REQUIRED ACTION: Repeat the data below in full and exactly.

(Excerpts from a dataset)
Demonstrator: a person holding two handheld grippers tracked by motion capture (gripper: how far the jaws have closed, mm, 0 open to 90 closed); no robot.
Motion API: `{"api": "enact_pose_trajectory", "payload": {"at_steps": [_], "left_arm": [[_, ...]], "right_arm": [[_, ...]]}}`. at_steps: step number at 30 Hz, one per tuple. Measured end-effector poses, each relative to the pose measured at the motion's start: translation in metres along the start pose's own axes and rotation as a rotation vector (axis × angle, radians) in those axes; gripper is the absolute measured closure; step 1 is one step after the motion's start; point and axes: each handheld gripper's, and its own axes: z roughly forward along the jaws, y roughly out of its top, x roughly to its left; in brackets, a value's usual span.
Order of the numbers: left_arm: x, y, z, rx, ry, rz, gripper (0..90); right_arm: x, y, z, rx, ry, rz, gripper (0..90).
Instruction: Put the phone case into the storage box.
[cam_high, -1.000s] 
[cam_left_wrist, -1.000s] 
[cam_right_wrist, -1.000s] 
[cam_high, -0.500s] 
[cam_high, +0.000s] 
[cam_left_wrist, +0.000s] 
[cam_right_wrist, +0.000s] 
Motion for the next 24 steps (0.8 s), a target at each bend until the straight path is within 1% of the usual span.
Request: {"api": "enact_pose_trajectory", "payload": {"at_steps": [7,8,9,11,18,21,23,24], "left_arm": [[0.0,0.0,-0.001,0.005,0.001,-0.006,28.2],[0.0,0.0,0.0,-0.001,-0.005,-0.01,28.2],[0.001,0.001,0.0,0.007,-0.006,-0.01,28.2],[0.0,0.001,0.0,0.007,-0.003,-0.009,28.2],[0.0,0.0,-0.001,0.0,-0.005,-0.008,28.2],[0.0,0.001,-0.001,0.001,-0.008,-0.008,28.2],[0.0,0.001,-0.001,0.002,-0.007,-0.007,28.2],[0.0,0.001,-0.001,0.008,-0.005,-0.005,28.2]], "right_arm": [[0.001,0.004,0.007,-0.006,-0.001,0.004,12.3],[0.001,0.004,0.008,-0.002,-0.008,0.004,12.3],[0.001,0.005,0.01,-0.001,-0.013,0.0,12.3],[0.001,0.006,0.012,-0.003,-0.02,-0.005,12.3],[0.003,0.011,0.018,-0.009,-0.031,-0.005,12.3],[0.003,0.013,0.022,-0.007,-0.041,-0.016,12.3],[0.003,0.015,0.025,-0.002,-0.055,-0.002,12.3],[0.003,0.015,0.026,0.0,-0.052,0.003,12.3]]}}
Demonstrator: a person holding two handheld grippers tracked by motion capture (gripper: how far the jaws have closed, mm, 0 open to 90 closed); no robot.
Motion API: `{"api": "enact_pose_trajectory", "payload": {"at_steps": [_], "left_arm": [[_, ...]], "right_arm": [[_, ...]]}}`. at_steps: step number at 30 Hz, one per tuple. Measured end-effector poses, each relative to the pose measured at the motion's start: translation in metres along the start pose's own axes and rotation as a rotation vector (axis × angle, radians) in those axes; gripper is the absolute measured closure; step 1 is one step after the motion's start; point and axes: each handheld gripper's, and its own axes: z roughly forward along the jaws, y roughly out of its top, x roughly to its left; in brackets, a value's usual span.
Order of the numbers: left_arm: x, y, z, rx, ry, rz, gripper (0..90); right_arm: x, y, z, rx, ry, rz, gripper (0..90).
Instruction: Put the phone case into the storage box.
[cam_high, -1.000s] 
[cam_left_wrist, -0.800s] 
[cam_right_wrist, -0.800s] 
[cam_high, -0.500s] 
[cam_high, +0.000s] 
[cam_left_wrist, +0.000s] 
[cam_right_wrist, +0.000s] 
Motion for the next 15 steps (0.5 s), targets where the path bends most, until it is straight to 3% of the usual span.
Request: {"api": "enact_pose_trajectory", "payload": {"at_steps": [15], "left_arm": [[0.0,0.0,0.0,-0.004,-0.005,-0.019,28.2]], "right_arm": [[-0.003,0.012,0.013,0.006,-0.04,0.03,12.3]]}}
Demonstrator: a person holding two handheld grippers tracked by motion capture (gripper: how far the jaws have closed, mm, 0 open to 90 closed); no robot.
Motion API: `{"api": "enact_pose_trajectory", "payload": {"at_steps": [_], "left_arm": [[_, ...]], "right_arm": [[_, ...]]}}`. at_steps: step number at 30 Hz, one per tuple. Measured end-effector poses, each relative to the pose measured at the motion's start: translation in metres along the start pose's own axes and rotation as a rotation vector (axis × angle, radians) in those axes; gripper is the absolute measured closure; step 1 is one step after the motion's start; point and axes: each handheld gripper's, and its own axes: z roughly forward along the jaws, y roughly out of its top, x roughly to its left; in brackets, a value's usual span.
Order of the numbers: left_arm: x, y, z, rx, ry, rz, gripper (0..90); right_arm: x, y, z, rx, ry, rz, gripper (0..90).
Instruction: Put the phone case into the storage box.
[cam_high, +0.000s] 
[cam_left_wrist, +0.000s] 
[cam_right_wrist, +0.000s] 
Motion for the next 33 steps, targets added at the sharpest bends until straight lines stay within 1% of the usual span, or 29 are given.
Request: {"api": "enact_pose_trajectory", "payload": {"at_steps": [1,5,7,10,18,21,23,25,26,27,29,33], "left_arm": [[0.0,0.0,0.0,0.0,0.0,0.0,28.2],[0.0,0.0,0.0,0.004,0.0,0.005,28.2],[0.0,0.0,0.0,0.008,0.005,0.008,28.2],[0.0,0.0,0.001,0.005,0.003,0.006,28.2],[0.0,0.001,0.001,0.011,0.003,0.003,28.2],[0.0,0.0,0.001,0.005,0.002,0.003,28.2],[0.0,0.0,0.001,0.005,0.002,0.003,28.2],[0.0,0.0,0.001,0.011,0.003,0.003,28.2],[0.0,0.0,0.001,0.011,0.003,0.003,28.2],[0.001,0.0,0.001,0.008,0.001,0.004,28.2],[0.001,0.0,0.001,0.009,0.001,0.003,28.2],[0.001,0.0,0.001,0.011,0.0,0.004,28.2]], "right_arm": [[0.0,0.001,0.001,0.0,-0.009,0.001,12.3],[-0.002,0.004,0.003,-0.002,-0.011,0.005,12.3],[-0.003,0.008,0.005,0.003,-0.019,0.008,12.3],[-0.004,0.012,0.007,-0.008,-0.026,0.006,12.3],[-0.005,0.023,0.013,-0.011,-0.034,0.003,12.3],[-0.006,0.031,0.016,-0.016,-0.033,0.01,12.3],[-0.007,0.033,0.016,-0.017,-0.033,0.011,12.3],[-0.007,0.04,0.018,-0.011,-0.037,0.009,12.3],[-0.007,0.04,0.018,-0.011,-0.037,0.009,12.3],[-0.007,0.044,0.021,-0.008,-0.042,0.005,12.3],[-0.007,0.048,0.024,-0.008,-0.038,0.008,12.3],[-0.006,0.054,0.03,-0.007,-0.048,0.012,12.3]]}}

SOLUTION FOR THIS EXERCISE:
Demonstrator: a person holding two handheld grippers tracked by motion capture (gripper: how far the jaws have closed, mm, 0 open to 90 closed); no robot.
Motion API: `{"api": "enact_pose_trajectory", "payload": {"at_steps": [_], "left_arm": [[_, ...]], "right_arm": [[_, ...]]}}`. at_steps: step number at 30 Hz, one per tuple. Measured end-effector poses, each relative to the pose measured at the motion's start: translation in metres along the start pose's own axes and rotation as a rotation vector (axis × angle, radians) in those axes; gripper is the absolute measured closure; step 1 is one step after the motion's start; point and axes: each handheld gripper's, and its own axes: z roughly forward along the jaws, y roughly out of its top, x roughly to its left; in brackets, a value's usual span.
Order of the numbers: left_arm: x, y, z, rx, ry, rz, gripper (0..90); right_arm: x, y, z, rx, ry, rz, gripper (0..90).
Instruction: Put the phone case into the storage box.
[cam_high, -1.000s] 
[cam_left_wrist, -1.000s] 
[cam_right_wrist, -1.000s] 
[cam_high, -0.500s] 
[cam_high, +0.000s] 
[cam_left_wrist, +0.000s] 
[cam_right_wrist, +0.000s] 
Motion for the next 24 steps (0.8 s), a target at each bend until the straight path is within 1% of the usual span.
Request: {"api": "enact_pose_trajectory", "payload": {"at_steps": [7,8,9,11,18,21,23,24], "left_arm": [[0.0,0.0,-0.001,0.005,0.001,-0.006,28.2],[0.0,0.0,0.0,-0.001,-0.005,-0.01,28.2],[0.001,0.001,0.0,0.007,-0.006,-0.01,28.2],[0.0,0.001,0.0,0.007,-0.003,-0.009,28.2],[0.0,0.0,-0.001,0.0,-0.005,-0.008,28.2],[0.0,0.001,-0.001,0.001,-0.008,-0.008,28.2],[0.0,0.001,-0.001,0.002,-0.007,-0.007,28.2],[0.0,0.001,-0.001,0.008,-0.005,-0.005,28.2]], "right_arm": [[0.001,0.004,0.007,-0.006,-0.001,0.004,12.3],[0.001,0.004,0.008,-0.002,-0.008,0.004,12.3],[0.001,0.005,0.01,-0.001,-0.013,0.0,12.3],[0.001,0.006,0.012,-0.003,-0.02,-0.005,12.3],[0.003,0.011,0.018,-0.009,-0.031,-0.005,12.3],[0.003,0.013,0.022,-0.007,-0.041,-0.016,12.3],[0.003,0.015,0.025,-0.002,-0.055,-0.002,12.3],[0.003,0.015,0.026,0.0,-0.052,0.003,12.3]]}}
Demonstrator: a person holding two handheld grippers tracked by motion capture (gripper: how far the jaws have closed, mm, 0 open to 90 closed); no robot.
Motion API: `{"api": "enact_pose_trajectory", "payload": {"at_steps": [_], "left_arm": [[_, ...]], "right_arm": [[_, ...]]}}`. at_steps: step number at 30 Hz, one per tuple. Measured end-effector poses, each relative to the pose measured at the motion's start: translation in metres along the start pose's own axes and rotation as a rotation vector (axis × angle, radians) in those axes; gripper is the absolute measured closure; step 1 is one step after the motion's start; point and axes: each handheld gripper's, and its own axes: z roughly forward along the jaws, y roughly out of its top, x roughly to its left; in brackets, a value's usual span.
Order of the numbers: left_arm: x, y, z, rx, ry, rz, gripper (0..90); right_arm: x, y, z, rx, ry, rz, gripper (0..90).
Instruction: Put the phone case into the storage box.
[cam_high, -1.000s] 
[cam_left_wrist, -0.800s] 
[cam_right_wrist, -0.800s] 
[cam_high, -0.500s] 
[cam_high, +0.000s] 
[cam_left_wrist, +0.000s] 
[cam_right_wrist, +0.000s] 
Motion for the next 15 steps (0.5 s), targets where the path bends most, until it is straight to 3% of the usual span.
Request: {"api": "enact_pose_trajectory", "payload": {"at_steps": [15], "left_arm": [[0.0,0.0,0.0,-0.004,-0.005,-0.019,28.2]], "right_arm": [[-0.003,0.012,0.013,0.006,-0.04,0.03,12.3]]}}
Demonstrator: a person holding two handheld grippers tracked by motion capture (gripper: how far the jaws have closed, mm, 0 open to 90 closed); no robot.
Motion API: `{"api": "enact_pose_trajectory", "payload": {"at_steps": [_], "left_arm": [[_, ...]], "right_arm": [[_, ...]]}}`. at_steps: step number at 30 Hz, one per tuple. Measured end-effector poses, each relative to the pose measured at the motion's start: translation in metres along the start pose's own axes and rotation as a rotation vector (axis × angle, radians) in those axes; gripper is the absolute measured closure; step 1 is one step after the motion's start; point and axes: each handheld gripper's, and its own axes: z roughly forward along the jaws, y roughly out of its top, x roughly to its left; in brackets, a value's usual span.
Order of the numbers: left_arm: x, y, z, rx, ry, rz, gripper (0..90); right_arm: x, y, z, rx, ry, rz, gripper (0..90).
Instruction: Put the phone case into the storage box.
[cam_high, +0.000s] 
[cam_left_wrist, +0.000s] 
[cam_right_wrist, +0.000s] 
Motion for the next 33 steps, targets added at the sharpest bends until straight lines stay within 1% of the usual span, or 29 are given.
Request: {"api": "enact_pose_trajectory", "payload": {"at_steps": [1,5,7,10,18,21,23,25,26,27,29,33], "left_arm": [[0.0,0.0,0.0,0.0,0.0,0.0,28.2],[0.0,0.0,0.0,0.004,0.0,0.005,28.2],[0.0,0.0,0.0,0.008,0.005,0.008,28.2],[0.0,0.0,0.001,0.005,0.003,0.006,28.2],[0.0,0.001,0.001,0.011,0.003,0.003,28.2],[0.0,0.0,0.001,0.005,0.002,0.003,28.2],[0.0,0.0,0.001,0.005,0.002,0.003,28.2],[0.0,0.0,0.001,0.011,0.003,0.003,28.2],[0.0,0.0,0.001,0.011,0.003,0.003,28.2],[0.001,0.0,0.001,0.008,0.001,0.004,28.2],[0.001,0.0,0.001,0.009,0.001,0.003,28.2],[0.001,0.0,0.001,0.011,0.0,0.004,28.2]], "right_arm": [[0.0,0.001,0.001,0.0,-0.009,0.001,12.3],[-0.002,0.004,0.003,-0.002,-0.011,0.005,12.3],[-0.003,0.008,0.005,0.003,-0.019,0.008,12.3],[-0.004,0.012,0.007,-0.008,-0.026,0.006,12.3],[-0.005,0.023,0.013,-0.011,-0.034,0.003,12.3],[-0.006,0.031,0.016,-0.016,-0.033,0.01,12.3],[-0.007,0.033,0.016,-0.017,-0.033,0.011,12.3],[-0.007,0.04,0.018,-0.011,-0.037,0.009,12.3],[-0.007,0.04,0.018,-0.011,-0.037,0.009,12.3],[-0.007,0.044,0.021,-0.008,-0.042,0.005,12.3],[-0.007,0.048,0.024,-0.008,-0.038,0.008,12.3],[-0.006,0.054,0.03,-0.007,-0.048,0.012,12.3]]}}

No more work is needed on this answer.